Sabena, Emmanuel Genvrin (par Patryck Froissart)
Sabena, mars 2019, 215 pages, 18,50 €
Ecrivain(s): Emmanuel Genvrin Edition: Gallimard
Emmanuel Genvrin, auteur réunionnais, inscrit les péripéties de cette saga haletante dans un itinéraire historique et géographique qui entraîne le lecteur d’une île à l’autre du sud de l’océan indien, Grande Comore, Anjouan, Mohéli, Mayotte, La Réunion, Madagascar, sur une période d’une quarantaine d’années.
La saga commence avec Faïza, Malgache d’origine Comorienne, qui, enfant, est exfiltrée vers les Comores après avoir échappé de justesse aux massacres perpétrés en 1976 à Majunga par des nationalistes malgaches à l’encontre de la nombreuse population comorienne que comptait cette capitale provinciale du nord-ouest de Madagascar. Les exilés ayant été transportés par la compagnie belge Sabena, chacun d’eux a alors été affublé de l’appellation éponyme.
Aux Comores, Faïza, alias Sabena, devenue une adolescente qui affole les hommes, a une liaison avec… le mercenaire Bob Denard, alors en position de force dans le pays. De cette relation naît une fille, Bibi, qui donnera une quinzaine d’années plus tard elle-même le jour à une fille, Echati, dite Chati.
Le roman entrelace les parcours de ces trois générations de métisses dont la force centripète de la beauté et de la sensualité attire des essaims d’hommes et de femmes à qui elles peuvent faire perdre le bon sens.
Nerveux, Leonel s’éloigna pour fumer. Il faisait chaud, la nuit était magnifique. Pourquoi ne pas partir avec elle ? Le garçon était épris, la scène d’amour de la veille ne le quittait pas. Bah ! La jeune femme était dangereuse : les hommes ne restaient pas avec elle et d’aucuns avaient perdu la vie…
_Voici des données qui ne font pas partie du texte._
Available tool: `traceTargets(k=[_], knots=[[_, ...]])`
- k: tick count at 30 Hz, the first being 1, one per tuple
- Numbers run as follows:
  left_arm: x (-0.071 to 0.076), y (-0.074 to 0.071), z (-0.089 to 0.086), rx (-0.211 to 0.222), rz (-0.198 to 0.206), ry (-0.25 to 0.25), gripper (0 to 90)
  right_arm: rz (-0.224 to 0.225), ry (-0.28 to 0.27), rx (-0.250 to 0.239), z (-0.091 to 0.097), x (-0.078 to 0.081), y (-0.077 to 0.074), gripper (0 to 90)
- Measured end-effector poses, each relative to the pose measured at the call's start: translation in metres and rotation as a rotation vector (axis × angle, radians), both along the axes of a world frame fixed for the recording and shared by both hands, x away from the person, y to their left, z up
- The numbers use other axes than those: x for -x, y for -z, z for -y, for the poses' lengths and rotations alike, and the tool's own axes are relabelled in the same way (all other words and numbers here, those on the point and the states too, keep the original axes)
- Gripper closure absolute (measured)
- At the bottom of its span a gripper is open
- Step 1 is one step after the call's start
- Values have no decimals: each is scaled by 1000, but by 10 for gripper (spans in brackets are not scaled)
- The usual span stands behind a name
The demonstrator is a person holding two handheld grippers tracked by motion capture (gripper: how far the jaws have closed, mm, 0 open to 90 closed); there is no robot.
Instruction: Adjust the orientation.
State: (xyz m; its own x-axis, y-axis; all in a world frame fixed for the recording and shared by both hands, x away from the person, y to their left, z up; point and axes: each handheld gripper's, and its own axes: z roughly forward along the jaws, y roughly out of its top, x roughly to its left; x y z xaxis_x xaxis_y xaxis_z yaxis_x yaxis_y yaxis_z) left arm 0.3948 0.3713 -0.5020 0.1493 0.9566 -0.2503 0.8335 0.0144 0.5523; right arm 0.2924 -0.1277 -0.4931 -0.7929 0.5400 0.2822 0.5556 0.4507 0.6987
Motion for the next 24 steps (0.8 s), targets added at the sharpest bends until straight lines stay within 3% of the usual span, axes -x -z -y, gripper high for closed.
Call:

L’un des « trucs » narratifs d’Emmanuel Genvrin consiste à entremêler fiction et réalité, à inscrire chacune de ces trois histoires dans l’Histoire, à réunir figures historiquement connues et personnages de papier, à intriquer étroitement leurs parcours respectifs, à utiliser pour ses décors de théâtre des lieux existants, à insérer les parcours individuels dans un tissu social collectif réaliste, fort représentatif de la vie quotidienne des habitants des îles concernées à chacune des époques évoquées, tout cela de telle sorte que les lecteurs ont l’intime impression d’avoir pu, à un moment ou à un autre de leur propre vie, fréquenter l’espace où s’agitent les personnages, et, à la limite, d’avoir rencontré l’un(e) ou l’autre, voire d’avoir vécu ce que l’un(e) ou l’autre a vécu.
Une autre stratégie qui fait ici de Genvrin un excellent conteur tient au fait d’avoir su multiplier péripéties, rebondissements, coups de théâtre (l’auteur est un homme, précisément, de théâtre et cela se sent), situations tragiques alternant avec des périodes de bonheur, en un récit saisissant, trépidant, où se succèdent à un rythme effréné hauts et bas, réussites et chutes brutales sans jamais être tombé dans l’invraisemblable, en bref d’avoir monté avec une maîtrise diaboliquement efficace une intrigue de montagnes russes que le lecteur parcourt à perdre haleine.
Enfin, l’alliance paradoxale et poignante, en la nature de chacune des héroïnes, d’une part d’une propension catastrophique à céder aux tentations de toutes sortes (sexe, drogue, alcool, passions, trafics en tous genres, petites escroqueries), et d’autre part d’une force de caractère les poussant à chercher par tout moyen et par tout chemin à atteindre le but qu’elles se fixent, force l’empathie du lecteur qui se souviendra après avoir refermé le livre des belles « figures » de Faïza, de Bibi et de Chati.